ASSIGNED TASK. Please print the full listing exactly.
►
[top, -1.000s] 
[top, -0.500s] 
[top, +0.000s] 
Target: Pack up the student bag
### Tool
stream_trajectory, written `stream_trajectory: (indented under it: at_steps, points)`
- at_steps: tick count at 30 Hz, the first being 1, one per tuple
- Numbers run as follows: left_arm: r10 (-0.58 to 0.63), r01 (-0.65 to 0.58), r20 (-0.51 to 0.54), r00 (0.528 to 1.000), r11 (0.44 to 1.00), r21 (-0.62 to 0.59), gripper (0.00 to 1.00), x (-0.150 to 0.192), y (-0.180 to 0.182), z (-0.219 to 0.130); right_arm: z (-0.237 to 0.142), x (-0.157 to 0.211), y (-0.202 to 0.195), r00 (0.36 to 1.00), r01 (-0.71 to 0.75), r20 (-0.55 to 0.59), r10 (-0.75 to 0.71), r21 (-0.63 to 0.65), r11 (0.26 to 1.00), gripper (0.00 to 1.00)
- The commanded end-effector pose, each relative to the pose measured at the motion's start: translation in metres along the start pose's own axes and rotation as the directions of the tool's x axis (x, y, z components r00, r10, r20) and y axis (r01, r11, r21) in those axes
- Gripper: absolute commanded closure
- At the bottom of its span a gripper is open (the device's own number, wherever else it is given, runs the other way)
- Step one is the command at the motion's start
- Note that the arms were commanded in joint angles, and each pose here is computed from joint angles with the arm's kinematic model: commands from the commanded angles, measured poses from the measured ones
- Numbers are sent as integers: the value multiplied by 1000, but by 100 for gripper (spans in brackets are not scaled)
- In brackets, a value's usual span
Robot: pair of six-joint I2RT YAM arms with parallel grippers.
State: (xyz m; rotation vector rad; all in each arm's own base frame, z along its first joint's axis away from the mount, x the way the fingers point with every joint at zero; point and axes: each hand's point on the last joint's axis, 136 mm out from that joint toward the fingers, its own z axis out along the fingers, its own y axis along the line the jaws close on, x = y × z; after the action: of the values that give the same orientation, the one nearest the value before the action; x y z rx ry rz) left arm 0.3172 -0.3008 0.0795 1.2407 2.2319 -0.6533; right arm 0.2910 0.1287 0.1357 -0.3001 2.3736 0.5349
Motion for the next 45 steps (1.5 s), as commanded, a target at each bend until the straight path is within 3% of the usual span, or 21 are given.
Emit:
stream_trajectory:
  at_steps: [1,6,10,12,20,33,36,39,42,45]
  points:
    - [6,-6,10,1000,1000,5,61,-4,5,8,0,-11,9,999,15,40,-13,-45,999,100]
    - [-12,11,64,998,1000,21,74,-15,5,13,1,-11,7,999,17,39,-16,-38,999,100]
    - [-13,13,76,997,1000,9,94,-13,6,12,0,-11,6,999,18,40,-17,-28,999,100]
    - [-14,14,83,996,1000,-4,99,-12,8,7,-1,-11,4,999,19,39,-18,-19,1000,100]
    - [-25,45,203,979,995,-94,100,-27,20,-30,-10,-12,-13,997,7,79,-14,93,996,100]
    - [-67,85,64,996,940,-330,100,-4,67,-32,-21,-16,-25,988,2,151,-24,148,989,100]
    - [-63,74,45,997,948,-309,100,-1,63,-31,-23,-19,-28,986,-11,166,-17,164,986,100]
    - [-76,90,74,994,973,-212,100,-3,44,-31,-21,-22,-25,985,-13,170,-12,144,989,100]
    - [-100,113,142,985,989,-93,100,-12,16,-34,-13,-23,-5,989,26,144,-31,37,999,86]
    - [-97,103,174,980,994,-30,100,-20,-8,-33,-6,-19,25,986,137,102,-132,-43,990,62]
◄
EXERCISE ANSWER.
[top, -1.000s] 
[top, -0.500s] 
[top, +0.000s] 
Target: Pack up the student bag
### Tool
stream_trajectory, written `stream_trajectory: (indented under it: at_steps, points)`
- at_steps: tick count at 30 Hz, the first being 1, one per tuple
- Numbers run as follows: left_arm: r10 (-0.58 to 0.63), r01 (-0.65 to 0.58), r20 (-0.51 to 0.54), r00 (0.528 to 1.000), r11 (0.44 to 1.00), r21 (-0.62 to 0.59), gripper (0.00 to 1.00), x (-0.150 to 0.192), y (-0.180 to 0.182), z (-0.219 to 0.130); right_arm: z (-0.237 to 0.142), x (-0.157 to 0.211), y (-0.202 to 0.195), r00 (0.36 to 1.00), r01 (-0.71 to 0.75), r20 (-0.55 to 0.59), r10 (-0.75 to 0.71), r21 (-0.63 to 0.65), r11 (0.26 to 1.00), gripper (0.00 to 1.00)
- The commanded end-effector pose, each relative to the pose measured at the motion's start: translation in metres along the start pose's own axes and rotation as the directions of the tool's x axis (x, y, z components r00, r10, r20) and y axis (r01, r11, r21) in those axes
- Gripper: absolute commanded closure
- At the bottom of its span a gripper is open (the device's own number, wherever else it is given, runs the other way)
- Step one is the command at the motion's start
- Note that the arms were commanded in joint angles, and each pose here is computed from joint angles with the arm's kinematic model: commands from the commanded angles, measured poses from the measured ones
- Numbers are sent as integers: the value multiplied by 1000, but by 100 for gripper (spans in brackets are not scaled)
- In brackets, a value's usual span
Robot: pair of six-joint I2RT YAM arms with parallel grippers.
State: (xyz m; rotation vector rad; all in each arm's own base frame, z along its first joint's axis away from the mount, x the way the fingers point with every joint at zero; point and axes: each hand's point on the last joint's axis, 136 mm out from that joint toward the fingers, its own z axis out along the fingers, its own y axis along the line the jaws close on, x = y × z; after the action: of the values that give the same orientation, the one nearest the value before the action; x y z rx ry rz) left arm 0.3172 -0.3008 0.0795 1.2407 2.2319 -0.6533; right arm 0.2910 0.1287 0.1357 -0.3001 2.3736 0.5349
Motion for the next 45 steps (1.5 s), as commanded, a target at each bend until the straight path is within 3% of the usual span, or 21 are given.
Emit:
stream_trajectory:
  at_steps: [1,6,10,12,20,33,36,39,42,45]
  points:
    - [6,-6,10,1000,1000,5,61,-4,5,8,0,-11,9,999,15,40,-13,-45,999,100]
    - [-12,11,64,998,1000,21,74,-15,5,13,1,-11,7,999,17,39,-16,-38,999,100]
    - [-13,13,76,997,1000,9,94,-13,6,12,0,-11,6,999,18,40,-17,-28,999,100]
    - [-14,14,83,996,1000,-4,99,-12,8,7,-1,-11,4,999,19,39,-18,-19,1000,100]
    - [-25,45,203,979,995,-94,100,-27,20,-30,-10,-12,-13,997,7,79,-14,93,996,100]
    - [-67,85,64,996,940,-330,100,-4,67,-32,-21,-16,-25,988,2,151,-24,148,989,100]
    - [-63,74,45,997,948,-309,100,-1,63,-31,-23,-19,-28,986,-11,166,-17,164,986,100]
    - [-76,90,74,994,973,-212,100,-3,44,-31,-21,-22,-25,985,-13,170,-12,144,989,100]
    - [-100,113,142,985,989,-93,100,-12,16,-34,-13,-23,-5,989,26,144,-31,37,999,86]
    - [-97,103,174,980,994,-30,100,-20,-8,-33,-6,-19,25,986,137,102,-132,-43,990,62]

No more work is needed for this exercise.